La menta es una de las plantas herbales más queridas y versátiles por su aroma intenso y sus múltiples beneficios culinarios y medicinales. Sin embargo, antes de plantar la semilla, es crucial entender que la menta posee un crecimiento extremadamente agresivo debido a su sistema de raíces subterráneas o estolones, los cuales se extienden rápidamente para ocupar todo el espacio disponible. Por esta razón, la contención es la clave absoluta del éxito. Si decides sembrarla directamente en el suelo de tu jardín, debes crear una barrera física usando placas de plástico, metal o malla enterradas a una profundidad mínima de 30 centímetros alrededor del área designada para la planta. En cambio, si prefieres cultivarla en macetas, esta es la opción más recomendada para evitar que invada otras especies, ya que puedes simplemente trasplantar la maceta si notas que las raíces han perforado el sustrato o si deseas moverla a un lugar con mejor exposición solar. El sustrato ideal debe ser rico en materia orgánica, con un buen drenaje pero capaz de retener cierta humedad, ya que la menta prefiere suelos húmedos pero sin encharcamiento. Un mixto de tierra negra, humus de lombriz y perlita funciona perfectamente para garantizar el desarrollo saludable de la planta desde el inicio.

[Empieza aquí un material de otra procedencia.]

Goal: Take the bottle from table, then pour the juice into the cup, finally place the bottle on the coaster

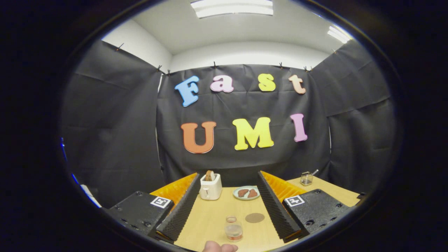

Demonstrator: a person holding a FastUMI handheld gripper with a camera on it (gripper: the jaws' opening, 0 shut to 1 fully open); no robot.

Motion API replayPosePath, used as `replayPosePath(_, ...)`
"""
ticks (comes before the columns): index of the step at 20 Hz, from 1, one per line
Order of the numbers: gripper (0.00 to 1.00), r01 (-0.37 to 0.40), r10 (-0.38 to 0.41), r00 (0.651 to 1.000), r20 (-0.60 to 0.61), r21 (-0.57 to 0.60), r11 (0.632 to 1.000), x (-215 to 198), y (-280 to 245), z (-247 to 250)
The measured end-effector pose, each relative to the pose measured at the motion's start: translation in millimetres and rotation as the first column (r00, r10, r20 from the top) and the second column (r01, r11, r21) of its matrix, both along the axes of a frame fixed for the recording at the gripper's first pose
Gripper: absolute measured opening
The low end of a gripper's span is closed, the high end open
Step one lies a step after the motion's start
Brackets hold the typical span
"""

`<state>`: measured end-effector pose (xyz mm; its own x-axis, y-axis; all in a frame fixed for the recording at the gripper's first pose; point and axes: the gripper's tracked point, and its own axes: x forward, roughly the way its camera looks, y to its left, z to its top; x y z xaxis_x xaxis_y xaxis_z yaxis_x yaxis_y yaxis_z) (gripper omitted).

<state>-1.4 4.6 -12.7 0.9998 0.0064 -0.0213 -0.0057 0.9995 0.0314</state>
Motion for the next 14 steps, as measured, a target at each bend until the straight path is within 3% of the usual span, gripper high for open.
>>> replayPosePath(14,1.0,0.0,-0.001,1.0,-0.02,-0.023,1.0,1.2,1.0,-5.8)
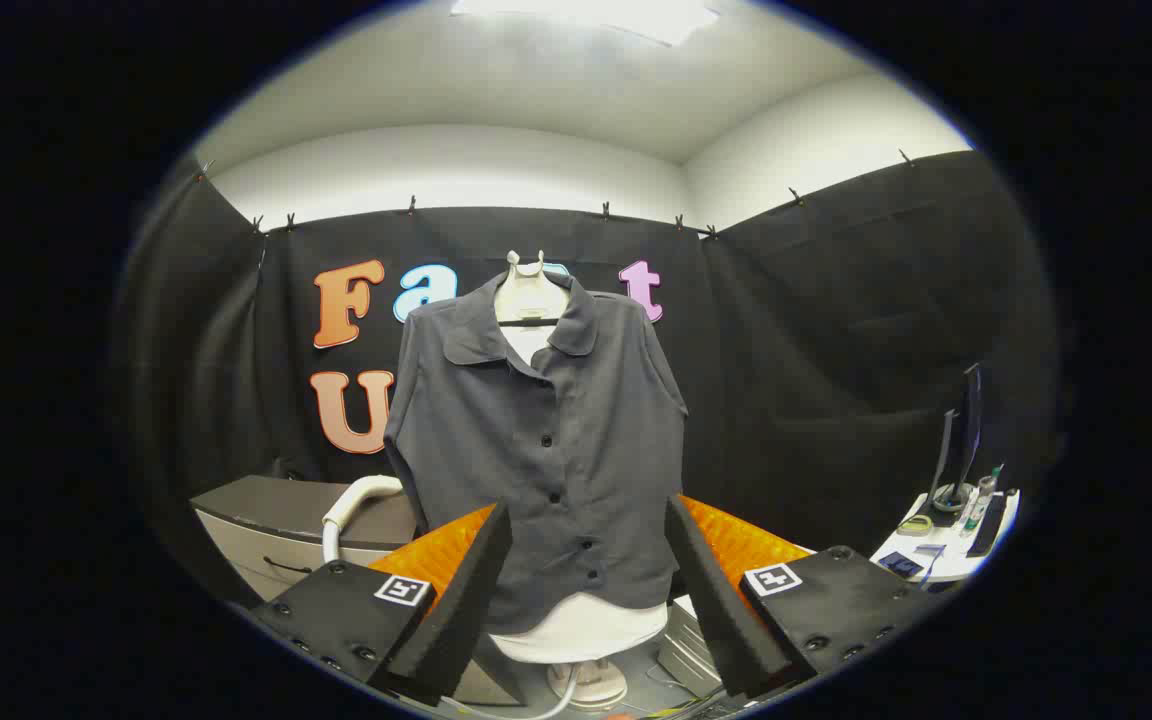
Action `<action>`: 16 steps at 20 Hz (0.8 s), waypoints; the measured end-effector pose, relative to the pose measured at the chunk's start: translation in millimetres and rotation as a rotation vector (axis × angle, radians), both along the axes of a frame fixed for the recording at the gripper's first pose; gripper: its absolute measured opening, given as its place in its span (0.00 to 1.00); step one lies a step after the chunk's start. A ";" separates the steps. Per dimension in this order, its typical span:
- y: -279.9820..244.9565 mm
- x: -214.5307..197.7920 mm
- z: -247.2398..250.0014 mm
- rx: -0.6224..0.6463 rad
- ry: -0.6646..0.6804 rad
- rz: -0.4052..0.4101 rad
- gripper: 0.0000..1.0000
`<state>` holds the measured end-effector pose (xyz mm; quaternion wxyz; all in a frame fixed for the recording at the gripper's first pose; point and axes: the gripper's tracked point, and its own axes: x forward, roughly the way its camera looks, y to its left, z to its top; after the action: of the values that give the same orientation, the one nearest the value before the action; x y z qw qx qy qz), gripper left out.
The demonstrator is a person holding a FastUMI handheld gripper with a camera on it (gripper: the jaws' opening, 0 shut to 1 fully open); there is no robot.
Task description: Iron the clothes twice with a garment steamer, once on the left side and once on the right side.
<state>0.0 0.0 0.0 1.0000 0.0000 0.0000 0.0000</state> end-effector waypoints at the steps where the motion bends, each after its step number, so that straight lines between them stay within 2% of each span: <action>1: 2.6 -0.9 2.3 -0.013 -0.004 0.004 0.98; 4: 13.6 -2.8 2.3 -0.036 0.004 0.017 0.98; 9: 41.8 1.3 -3.4 -0.022 0.031 0.082 0.98; 16: 69.6 7.4 -15.4 0.009 0.062 0.121 0.98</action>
<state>7.4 69.6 -15.4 0.9977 0.0044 0.0311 0.0606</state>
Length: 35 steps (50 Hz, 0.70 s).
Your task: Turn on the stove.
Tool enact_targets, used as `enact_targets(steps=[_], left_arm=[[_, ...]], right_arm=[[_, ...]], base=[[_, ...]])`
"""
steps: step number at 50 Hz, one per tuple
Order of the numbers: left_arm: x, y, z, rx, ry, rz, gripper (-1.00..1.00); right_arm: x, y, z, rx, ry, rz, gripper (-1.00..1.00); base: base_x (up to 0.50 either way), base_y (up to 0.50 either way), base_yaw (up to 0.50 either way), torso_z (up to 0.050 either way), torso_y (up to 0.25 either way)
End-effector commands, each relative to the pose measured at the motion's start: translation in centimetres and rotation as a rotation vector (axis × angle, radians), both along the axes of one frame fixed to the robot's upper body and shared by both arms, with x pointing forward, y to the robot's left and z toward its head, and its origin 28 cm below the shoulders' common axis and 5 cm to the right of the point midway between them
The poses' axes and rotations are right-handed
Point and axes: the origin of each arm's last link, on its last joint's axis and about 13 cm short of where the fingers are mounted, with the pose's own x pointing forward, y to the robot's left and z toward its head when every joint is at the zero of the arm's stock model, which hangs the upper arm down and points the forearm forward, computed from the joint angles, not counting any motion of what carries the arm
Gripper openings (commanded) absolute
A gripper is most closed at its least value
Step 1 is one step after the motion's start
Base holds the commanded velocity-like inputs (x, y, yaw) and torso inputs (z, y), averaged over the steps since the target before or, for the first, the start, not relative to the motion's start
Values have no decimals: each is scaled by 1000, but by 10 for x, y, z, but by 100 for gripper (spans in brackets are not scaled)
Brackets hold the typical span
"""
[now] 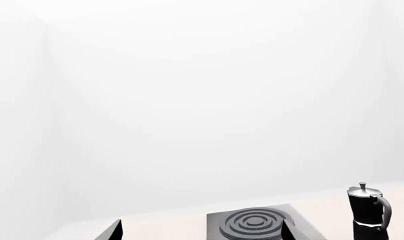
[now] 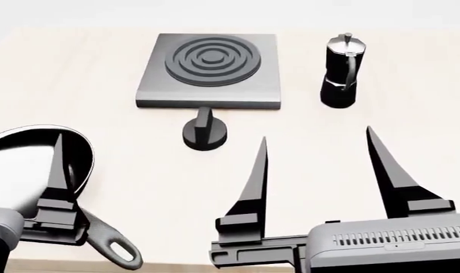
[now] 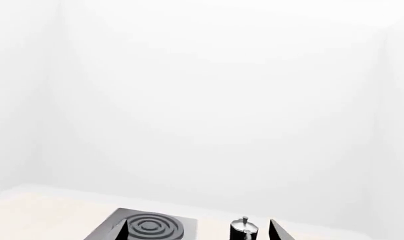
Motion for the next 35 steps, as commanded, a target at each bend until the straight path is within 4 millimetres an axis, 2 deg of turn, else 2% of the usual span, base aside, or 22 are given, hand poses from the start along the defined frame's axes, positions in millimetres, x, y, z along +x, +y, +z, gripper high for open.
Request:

Existen dos métodos principales para propagar la menta: mediante semillas o a través de esquejes. Aunque las semillas son una opción válida, la germinación puede ser lenta e impredecible, y la planta resultante podría no ser idéntica a la madre debido a la variabilidad genética. Por ello, los esquejes de tallo son el método preferido por la mayoría de los jardineros, ya que garantizan una clonación exacta de la variedad deseada, como la menta verde, la menta poleo o la menta morada. Para realizar un esqueje exitoso, toma una rama sana de unos 10 a 15 centímetros, elimina las hojas inferiores dejando solo dos pares en la parte superior, y sumerge el extremo cortado en agua tibia. En aproximadamente una o dos semanas, verás aparecer raíces blancas y firmes; en ese momento, trasplanta el esqueje a su maceta definitiva con el sustrato preparado anteriormente. Después del trasplante, es fundamental mantener la tierra constantemente húmeda pero no empapada, regando al menos una vez al día durante los primeros días. La menta prospera mejor con un riego regular que con periodos de sequía seguidos de inundaciones. Además, aplica un fertilizante orgánico líquido diluido cada dos semanas durante la primavera y el verano para fomentar un follaje exuberante y aromático.
En resumen, sembrar menta es un proceso sencillo y gratificante siempre y cuando se respete su naturaleza expansiva mediante el uso de contenedores adecuados. Al optar por la propagación mediante esquejes y mantener una rutina de riego constante y fertilización moderada, obtendrás una planta robusta y aromática lista para ser cosechada en pocos meses. Recuerda que la paciencia y la observación constante de las necesidades hídricas de la planta serán tus mejores herramientas para disfrutar de menta fresca durante toda la temporada.